Produce as output only the lines below starting at the line with "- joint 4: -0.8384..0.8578" and continuing through the line with "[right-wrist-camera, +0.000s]", each one exactly as written.

-------- GIVEN DATA --------

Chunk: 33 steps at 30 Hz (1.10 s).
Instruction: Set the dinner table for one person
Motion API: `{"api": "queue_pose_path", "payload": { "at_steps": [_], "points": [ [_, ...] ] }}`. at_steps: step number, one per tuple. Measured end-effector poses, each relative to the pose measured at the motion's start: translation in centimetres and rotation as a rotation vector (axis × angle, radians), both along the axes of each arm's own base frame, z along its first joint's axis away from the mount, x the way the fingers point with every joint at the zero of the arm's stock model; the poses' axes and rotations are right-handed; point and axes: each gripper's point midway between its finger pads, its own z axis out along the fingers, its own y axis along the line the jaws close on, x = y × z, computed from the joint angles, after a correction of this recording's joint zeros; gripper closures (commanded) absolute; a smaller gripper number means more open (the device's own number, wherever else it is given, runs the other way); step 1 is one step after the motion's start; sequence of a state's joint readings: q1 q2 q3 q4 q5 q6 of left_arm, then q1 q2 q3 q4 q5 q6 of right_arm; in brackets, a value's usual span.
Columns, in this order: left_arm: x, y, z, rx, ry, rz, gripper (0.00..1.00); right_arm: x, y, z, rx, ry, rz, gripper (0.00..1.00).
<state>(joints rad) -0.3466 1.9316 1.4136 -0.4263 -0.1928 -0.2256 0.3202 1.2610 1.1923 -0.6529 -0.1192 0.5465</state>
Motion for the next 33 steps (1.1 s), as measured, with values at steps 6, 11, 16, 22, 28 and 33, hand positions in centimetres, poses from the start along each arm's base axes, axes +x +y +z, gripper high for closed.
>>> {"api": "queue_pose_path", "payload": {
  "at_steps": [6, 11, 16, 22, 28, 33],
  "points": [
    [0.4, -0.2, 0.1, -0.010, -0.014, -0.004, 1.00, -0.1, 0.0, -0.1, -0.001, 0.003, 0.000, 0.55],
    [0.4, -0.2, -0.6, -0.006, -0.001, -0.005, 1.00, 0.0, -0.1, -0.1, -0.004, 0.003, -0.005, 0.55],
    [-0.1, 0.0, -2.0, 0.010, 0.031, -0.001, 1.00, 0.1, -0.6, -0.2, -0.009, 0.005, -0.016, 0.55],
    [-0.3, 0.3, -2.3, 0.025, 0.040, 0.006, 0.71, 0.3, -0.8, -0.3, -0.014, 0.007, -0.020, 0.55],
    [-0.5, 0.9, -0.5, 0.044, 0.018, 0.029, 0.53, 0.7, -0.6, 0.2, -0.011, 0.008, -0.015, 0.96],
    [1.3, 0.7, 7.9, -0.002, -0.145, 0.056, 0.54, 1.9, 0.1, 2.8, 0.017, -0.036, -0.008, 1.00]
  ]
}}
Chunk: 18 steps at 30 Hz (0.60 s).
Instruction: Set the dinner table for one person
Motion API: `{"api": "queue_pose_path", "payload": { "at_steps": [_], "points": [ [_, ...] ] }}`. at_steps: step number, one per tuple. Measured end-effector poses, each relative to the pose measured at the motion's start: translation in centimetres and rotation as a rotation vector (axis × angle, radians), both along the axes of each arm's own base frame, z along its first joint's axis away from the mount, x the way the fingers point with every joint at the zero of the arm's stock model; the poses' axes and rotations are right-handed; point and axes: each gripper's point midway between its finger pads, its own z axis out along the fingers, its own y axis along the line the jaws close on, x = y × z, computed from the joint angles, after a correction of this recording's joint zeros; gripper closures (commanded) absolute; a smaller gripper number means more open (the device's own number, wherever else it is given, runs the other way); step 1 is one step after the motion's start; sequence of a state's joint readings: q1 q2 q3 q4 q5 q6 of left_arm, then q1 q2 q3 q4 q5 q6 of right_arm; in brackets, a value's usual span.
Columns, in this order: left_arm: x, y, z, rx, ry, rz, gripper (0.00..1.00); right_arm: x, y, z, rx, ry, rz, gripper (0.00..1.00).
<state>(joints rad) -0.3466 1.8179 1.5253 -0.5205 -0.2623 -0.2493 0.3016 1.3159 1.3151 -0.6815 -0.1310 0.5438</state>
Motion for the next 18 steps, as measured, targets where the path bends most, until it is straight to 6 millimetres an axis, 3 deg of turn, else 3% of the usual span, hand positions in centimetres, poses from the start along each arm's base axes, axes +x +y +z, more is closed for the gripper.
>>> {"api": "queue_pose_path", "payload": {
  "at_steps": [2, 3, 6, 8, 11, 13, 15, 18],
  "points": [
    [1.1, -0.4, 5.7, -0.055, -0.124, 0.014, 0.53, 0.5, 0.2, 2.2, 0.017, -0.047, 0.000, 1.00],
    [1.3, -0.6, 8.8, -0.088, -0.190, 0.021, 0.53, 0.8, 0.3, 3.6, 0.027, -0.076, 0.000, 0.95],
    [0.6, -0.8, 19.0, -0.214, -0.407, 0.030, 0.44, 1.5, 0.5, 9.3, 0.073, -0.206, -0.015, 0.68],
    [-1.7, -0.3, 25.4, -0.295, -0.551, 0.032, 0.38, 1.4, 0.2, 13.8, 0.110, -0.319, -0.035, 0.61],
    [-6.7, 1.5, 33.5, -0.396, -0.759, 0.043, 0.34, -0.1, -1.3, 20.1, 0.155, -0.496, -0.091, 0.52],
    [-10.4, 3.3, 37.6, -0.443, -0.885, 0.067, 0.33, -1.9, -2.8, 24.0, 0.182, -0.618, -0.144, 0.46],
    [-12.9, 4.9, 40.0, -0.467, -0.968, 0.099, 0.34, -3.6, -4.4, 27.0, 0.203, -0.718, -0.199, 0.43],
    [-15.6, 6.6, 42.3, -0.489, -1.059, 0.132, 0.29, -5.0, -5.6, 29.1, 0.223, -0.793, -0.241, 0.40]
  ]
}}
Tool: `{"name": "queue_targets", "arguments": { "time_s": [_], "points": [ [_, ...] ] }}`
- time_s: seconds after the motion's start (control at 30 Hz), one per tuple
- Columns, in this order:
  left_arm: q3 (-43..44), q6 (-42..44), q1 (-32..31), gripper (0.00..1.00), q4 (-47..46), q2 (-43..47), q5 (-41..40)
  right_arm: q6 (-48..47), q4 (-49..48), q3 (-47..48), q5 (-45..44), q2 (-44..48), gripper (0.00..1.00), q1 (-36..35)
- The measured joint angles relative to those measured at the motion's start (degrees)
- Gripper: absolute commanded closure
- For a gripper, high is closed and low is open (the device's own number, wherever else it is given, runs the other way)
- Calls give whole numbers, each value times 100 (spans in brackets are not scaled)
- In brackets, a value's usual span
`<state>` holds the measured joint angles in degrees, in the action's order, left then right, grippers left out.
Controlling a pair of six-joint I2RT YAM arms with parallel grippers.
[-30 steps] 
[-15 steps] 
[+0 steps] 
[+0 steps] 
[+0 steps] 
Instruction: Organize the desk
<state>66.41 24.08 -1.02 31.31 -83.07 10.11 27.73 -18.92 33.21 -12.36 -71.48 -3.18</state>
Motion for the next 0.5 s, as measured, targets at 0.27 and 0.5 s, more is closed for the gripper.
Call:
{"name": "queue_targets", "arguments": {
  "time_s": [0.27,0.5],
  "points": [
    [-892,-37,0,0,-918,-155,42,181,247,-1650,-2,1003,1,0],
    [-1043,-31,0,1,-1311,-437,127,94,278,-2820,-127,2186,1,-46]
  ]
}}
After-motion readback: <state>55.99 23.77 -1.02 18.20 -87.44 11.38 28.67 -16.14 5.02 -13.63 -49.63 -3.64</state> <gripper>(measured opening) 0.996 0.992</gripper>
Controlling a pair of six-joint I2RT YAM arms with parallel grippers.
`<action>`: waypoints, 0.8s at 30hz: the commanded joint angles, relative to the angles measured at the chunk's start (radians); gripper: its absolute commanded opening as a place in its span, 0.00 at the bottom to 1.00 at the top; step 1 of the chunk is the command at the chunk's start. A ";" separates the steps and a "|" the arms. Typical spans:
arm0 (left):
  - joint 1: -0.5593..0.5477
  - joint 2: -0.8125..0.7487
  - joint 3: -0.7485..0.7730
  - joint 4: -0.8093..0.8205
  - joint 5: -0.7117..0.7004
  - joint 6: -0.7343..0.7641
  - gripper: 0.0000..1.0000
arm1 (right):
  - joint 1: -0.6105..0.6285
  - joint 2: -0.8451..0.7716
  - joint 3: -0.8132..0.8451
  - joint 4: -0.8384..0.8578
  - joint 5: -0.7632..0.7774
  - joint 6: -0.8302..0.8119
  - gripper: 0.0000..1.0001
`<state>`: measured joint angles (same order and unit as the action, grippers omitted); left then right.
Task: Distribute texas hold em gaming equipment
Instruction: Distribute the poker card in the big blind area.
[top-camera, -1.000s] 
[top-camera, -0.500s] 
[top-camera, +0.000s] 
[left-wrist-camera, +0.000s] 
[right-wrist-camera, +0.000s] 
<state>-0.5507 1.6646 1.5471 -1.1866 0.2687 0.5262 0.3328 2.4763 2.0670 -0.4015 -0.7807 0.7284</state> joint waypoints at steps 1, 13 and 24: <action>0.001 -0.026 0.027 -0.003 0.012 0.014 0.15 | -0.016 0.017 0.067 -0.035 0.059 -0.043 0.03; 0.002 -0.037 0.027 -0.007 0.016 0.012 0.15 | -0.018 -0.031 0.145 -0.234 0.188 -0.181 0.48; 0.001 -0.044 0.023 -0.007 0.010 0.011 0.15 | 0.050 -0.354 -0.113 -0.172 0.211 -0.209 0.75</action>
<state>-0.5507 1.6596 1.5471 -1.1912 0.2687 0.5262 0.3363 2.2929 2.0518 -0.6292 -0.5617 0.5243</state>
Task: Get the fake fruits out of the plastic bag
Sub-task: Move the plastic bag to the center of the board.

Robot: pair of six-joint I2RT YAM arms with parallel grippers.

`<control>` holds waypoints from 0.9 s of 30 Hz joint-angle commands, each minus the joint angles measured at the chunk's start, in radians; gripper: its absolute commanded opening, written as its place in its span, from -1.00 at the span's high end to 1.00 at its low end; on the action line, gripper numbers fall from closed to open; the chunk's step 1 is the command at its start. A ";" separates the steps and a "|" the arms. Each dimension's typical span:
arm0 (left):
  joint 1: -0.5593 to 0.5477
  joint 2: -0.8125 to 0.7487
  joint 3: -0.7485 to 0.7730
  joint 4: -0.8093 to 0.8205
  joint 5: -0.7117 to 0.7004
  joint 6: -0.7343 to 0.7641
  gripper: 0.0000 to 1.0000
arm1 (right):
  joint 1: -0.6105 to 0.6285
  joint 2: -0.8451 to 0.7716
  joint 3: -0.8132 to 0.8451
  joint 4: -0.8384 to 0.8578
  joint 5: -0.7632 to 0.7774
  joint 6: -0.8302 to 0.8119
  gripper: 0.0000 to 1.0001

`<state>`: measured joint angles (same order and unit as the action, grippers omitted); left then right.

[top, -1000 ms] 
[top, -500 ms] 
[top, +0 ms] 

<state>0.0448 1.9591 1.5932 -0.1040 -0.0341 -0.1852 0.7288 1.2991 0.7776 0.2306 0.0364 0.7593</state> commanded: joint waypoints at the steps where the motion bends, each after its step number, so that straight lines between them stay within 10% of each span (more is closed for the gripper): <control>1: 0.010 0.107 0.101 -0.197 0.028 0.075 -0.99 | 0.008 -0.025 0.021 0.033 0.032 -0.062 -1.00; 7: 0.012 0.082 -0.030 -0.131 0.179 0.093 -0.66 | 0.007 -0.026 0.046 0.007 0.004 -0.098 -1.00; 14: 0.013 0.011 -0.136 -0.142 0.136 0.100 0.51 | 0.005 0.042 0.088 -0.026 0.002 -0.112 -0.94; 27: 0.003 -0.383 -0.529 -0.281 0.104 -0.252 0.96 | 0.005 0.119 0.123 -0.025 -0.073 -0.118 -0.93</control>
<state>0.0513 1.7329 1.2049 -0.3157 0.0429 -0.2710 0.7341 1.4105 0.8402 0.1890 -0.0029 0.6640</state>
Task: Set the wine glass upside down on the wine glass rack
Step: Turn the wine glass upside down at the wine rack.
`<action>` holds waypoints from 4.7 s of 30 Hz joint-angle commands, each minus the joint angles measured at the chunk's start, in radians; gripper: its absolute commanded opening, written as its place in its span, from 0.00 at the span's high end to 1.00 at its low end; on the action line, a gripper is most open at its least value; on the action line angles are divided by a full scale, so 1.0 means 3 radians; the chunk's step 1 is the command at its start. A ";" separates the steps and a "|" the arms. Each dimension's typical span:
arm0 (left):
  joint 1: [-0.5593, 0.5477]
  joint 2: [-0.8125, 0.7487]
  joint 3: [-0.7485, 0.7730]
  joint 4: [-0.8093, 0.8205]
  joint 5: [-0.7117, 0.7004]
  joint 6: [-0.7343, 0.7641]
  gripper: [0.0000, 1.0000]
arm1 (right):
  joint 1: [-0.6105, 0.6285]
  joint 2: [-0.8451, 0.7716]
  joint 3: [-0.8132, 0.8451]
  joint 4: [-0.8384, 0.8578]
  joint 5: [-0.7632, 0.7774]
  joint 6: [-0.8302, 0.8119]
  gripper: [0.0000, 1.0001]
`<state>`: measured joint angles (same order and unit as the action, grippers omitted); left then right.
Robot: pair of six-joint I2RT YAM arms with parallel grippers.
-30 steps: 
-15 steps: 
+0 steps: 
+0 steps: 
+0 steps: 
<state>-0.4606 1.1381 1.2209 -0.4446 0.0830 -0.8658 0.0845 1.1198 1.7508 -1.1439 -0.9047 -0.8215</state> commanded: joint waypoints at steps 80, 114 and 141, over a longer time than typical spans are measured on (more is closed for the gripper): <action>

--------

### WRITTEN REPLY
  - joint 4: -0.8384..0.8578
  - joint 5: -0.7632..0.7774
  - joint 6: -0.8302..0.8119
  - gripper: 0.0000..1.0001
`<state>`: measured joint angles (same order and unit as the action, grippers omitted); left then right.
Task: Distribute texas hold em gaming equipment
Instruction: Distribute the poker card in the big blind area.
[top-camera, -1.000s] 
[top-camera, -0.500s] 
[top-camera, +0.000s] 
[left-wrist-camera, +0.000s] 
[right-wrist-camera, +0.000s] 

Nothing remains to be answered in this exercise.